Wednesday, March 03, 2010

A Word From Our Sponsors

A break from scribbling, always scribbling, to blurt out a few scraps of news:

I'll be attending the World Horror Convention in Brighton, where I'll be leading a creative writing workshop. Intensive fun for all (at least, that's the plan) - a few places left, I think, for those of you who already have memberships for the convention. I'll also be spending a couple of days at Eastercon, the British Science Fiction Association's annual gathering. Hope to see some of you there. Later in the year I'll be one of the guests of honour, along with Pat Cadigan and Paul Cornell, at Newcon 5, 'Northampton's only Science Fiction and Fantasy literary convention'. I guess we'll be talking about books, comics, and Doctor Who.

Just out, this fine anthology of short stories about alternate histories, edited by Ian Watson and Ian Whates, who were kind enough to include one of my stories, 'A Very British History', which explains how the space race was really won. Appropriately enough, the US edition of the anthology has an alternate cover.

Coming soon, The Best of the Best New Horror, edited by the indefatigable Stephen Jones, who kindly included my proto-steampunk story 'The Temptation of Dr Stein'.

And my novella 'Crimes and Glory will feature in not one but two Best SF of the year anthologies, thanks to editors Gardner Dozois and Rich Horton, and it will also feature in AudioText's The Year’s Top Ten Tales of Science Fiction 2.

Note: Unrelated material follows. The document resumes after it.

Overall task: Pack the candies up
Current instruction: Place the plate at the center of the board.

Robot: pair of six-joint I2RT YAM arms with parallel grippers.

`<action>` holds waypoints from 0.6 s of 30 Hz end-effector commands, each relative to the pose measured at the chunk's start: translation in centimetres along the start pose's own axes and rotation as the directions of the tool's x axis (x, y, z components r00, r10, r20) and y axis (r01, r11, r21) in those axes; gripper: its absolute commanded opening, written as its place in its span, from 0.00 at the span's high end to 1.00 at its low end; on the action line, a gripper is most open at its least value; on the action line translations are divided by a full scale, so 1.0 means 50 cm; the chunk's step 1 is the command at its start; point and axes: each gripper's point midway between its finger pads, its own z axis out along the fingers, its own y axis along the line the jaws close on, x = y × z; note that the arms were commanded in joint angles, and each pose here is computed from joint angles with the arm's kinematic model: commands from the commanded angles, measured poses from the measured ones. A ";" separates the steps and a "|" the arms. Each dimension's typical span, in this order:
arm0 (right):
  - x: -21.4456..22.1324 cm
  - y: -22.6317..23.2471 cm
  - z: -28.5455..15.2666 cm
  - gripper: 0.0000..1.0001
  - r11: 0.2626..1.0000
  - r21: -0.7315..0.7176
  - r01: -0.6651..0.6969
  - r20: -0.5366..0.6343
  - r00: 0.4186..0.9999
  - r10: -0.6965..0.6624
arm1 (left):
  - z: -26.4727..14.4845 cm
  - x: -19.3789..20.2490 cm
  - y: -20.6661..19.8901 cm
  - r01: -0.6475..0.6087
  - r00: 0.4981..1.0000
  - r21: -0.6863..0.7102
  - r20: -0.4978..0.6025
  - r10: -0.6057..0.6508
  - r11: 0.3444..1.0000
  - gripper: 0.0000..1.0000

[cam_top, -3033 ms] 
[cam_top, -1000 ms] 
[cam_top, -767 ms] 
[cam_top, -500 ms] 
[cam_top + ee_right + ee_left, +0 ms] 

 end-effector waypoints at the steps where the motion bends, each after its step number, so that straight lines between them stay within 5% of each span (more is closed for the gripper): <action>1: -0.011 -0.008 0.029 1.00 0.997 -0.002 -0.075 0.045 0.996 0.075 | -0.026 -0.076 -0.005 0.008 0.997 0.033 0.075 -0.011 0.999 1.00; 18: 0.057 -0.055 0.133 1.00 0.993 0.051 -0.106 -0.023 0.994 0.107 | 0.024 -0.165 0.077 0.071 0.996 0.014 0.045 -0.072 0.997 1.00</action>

Enough already. Back to work . . .

UPDATE: in all the excitement, forgot to mention that issue #5 of the fine ezine Journey Planet (link to large .pdf), packed with all kinds of good stuff on alternate histories, features my story 'A Brief Guide to Other Histories'.

Sunday, February 28, 2010

Unimaginableness

'Jessie was trying to read science fiction but nothing she'd read so far could begin to match ordinary life on this planet, she said, for sheer unimaginableness.' Don DeLillo, Point Omega.

It holds for all fiction, of course. 'Real life' is always weirder and richer than fiction. There's more of it; it's raw and unfiltered. But science-fiction and fantasy writers are especially susceptible to the neurotic impulse to validate their imagined worlds by cramming in details and explanations and descriptions of the quotidian elements of life in their elsewheres - tours of the automatic creche, the air factory, the steam-driven information net, plumbing. There's a point quickly reached, with detail, that numbs the reader's sympathetic imagination and flattens the affect of the narrative. It's why all utopian fiction is basically unreadable.